Flexion's management will host the company's conference call today at 4:00 p.m. ET. The conference call will be to discuss financial results and provide an update on the business and will be accessible at that time on Flexion's website at www.flexiontherapeutics.com under "Investor/Events & Presentations" or by telephone at 1 (855) 770-0022 (Domestic) or 1 (908) 982-4677 (International). A replay of the webcast will be available on the Flexion Therapeutics website for 30 days after the conference call. For more information please visit www.flexiontherapeutics.com.

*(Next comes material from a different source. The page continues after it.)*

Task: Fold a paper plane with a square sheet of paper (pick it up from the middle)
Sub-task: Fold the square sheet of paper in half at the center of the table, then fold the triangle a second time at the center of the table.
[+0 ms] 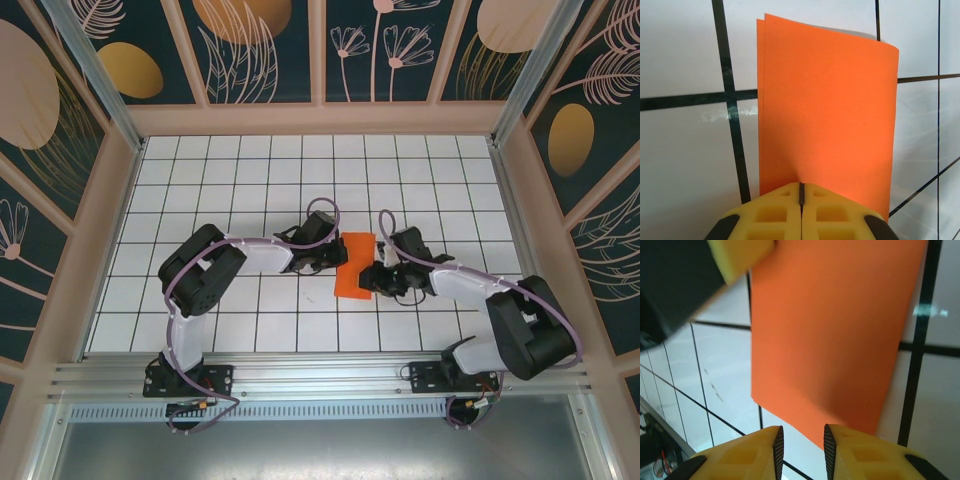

Forward-Looking Statements

Statements in this press release regarding matters that are not historical facts, including statements relating to the future of Flexion, its ongoing development of its product candidates, its expected cash runway and anticipated clinical and other milestones (including the timing of such milestones), are forward-looking statements. These forward-looking statements are based on management's expectations and assumptions as of the date of this press release and are subject to numerous risks and uncertainties, which could cause actual results to differ materially from those expressed or implied by such statements. These risks and uncertainties include, without limitation, risks associated with the process of discovering, developing and obtaining regulatory approval for drugs that are safe and effective for use as human therapeutics, risks associated with the commercialization of such drugs, the fact that we rely on third parties to manufacture and conduct the clinical trials of our product candidates, which could delay or limit their future development or regulatory approval, the fact that we will require additional capital, including prior to completing Phase 3 development of, filing for regulatory approval for, or commercializing, FX006 or any of our other product candidates and may be unable to obtain such additional capital in sufficient amounts or on terms acceptable to us, and other risks and uncertainties described in Flexion's filings with the Securities and Exchange Commission (SEC), including under the heading "Risk Factors" in Flexion's Annual Report on Form 10-K for the year ended December 31, 2013. You are encouraged to read our filings with the SEC, available at www.sec.gov, for a discussion of these and other risks and uncertainties. The forward-looking statements in this press release speak only as of the date of this press release, and we undertake no obligation to update or revise any of the statements.